Task objective:
The lines to copy are those in the records below that hold the word "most".

- Opening Delimiter -

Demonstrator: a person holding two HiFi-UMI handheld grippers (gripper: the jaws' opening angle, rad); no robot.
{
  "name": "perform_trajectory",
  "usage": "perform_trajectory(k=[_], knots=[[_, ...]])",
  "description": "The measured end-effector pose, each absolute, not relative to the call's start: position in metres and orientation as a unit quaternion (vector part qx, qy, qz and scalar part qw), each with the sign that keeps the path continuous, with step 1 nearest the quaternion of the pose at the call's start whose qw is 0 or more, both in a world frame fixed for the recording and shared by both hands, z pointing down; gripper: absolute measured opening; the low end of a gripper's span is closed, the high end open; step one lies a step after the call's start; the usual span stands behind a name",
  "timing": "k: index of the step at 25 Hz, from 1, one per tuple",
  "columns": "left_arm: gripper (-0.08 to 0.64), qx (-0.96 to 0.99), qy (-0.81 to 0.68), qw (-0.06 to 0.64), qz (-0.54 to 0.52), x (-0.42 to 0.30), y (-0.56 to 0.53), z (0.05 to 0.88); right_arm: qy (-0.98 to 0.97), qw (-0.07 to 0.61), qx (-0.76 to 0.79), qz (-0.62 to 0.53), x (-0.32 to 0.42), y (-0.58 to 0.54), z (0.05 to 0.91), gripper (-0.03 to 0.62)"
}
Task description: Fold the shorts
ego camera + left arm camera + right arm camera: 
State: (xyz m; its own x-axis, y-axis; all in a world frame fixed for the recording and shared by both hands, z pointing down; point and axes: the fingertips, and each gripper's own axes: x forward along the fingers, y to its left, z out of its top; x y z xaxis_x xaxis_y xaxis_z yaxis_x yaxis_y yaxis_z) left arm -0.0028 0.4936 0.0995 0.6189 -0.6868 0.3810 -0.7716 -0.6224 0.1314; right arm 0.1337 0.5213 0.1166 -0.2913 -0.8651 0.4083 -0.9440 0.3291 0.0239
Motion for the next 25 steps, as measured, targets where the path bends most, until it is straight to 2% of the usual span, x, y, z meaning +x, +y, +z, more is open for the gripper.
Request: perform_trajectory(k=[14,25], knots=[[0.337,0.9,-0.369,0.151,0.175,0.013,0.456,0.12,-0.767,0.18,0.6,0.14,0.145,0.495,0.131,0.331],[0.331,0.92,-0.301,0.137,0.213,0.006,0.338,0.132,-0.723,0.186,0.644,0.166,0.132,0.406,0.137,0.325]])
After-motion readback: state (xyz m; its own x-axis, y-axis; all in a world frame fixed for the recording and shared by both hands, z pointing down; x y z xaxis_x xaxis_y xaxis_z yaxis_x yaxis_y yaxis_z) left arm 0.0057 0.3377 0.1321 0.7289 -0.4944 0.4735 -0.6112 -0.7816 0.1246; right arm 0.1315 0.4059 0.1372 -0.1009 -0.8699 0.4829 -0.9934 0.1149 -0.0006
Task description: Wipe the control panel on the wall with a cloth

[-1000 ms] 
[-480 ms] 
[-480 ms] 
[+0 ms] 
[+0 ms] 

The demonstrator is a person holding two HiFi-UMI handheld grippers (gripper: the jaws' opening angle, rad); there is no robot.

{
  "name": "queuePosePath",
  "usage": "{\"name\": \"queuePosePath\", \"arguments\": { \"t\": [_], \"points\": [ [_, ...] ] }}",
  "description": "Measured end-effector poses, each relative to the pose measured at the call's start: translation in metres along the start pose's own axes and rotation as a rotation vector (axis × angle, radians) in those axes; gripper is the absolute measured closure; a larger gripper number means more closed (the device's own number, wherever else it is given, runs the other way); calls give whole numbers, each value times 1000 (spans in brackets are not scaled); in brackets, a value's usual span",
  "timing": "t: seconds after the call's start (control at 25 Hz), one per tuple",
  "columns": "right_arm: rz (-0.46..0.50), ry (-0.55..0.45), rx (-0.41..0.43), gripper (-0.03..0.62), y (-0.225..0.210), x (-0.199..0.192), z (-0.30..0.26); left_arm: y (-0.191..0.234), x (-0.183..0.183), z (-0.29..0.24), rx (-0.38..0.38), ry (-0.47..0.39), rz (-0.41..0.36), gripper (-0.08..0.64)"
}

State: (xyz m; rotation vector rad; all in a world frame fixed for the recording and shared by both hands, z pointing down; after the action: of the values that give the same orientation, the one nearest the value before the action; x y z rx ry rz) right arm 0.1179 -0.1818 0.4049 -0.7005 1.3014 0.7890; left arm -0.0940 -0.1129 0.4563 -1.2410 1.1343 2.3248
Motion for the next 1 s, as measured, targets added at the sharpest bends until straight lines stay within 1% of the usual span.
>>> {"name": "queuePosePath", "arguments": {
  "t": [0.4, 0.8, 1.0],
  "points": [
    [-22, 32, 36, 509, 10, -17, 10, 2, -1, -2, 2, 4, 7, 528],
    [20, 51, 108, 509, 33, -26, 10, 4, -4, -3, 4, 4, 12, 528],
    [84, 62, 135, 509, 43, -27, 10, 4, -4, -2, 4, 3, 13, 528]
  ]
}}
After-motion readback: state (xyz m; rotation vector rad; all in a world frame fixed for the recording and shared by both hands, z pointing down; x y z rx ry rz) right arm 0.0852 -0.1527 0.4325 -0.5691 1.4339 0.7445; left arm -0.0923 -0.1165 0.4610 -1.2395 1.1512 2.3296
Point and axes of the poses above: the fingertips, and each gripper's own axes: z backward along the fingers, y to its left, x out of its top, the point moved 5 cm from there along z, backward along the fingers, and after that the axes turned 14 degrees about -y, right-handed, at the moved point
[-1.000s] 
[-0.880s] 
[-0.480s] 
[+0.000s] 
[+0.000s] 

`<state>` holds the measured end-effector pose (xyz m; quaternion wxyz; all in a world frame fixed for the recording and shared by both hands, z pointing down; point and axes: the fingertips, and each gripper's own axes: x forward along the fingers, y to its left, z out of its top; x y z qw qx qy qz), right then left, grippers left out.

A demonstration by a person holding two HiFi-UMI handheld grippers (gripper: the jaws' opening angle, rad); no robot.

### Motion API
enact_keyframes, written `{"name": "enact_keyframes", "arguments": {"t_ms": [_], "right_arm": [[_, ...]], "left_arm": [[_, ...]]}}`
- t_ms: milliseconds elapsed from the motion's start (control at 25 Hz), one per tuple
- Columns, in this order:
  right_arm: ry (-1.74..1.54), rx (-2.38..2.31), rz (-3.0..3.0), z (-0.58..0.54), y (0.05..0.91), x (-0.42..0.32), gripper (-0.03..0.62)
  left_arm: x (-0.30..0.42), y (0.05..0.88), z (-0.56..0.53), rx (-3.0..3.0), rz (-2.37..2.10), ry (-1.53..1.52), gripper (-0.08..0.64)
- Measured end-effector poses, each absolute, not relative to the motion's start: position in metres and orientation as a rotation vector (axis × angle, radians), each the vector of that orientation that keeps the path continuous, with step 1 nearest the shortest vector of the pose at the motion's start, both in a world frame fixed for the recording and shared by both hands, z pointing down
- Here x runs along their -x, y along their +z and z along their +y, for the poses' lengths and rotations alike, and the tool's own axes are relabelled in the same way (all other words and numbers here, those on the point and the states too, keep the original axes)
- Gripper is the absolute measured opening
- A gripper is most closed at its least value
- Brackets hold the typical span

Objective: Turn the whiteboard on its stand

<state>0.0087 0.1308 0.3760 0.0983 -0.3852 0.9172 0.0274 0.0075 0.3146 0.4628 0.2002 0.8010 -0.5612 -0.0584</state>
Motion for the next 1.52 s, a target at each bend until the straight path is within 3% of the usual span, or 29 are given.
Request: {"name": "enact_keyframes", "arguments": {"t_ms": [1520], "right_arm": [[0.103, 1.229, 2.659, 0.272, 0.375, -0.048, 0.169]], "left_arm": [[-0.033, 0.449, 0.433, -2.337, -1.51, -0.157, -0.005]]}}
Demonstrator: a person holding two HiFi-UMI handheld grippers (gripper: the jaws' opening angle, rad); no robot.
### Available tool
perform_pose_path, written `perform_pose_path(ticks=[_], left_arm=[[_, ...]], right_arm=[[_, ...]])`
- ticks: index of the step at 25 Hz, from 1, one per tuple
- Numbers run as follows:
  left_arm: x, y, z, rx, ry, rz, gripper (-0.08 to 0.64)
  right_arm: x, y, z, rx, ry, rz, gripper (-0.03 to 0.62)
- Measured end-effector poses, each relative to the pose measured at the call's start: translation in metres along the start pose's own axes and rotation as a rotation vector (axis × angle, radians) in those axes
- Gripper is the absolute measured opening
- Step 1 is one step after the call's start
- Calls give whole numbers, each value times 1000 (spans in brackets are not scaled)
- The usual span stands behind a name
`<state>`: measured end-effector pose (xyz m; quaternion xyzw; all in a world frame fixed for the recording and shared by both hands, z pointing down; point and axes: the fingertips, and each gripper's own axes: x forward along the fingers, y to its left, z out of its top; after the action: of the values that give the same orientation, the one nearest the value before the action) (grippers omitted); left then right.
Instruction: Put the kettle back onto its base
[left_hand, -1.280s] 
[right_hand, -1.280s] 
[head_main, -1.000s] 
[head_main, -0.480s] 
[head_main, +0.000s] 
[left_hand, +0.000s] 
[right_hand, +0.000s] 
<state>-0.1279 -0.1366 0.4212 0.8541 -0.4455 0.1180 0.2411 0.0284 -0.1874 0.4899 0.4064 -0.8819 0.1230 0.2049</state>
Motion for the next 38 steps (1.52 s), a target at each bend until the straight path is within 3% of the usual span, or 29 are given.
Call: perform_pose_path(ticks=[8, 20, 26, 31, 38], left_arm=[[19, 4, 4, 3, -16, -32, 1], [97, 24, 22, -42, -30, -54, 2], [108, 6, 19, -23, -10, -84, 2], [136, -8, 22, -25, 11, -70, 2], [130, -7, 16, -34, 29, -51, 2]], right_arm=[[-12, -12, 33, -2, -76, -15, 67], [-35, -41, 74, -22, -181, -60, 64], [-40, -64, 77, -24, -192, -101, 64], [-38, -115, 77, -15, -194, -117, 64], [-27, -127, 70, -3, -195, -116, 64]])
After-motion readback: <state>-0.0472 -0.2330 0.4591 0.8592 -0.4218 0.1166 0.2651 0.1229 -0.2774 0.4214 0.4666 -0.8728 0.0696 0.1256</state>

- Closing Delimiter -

Written response:
Motion for the next 25 steps, as measured, targets where the path bends most, until it is straight to 2% of the usual span, x, y, z meaning +x, +y, +z, more is open for the gripper.
- A gripper is most closed at its least value

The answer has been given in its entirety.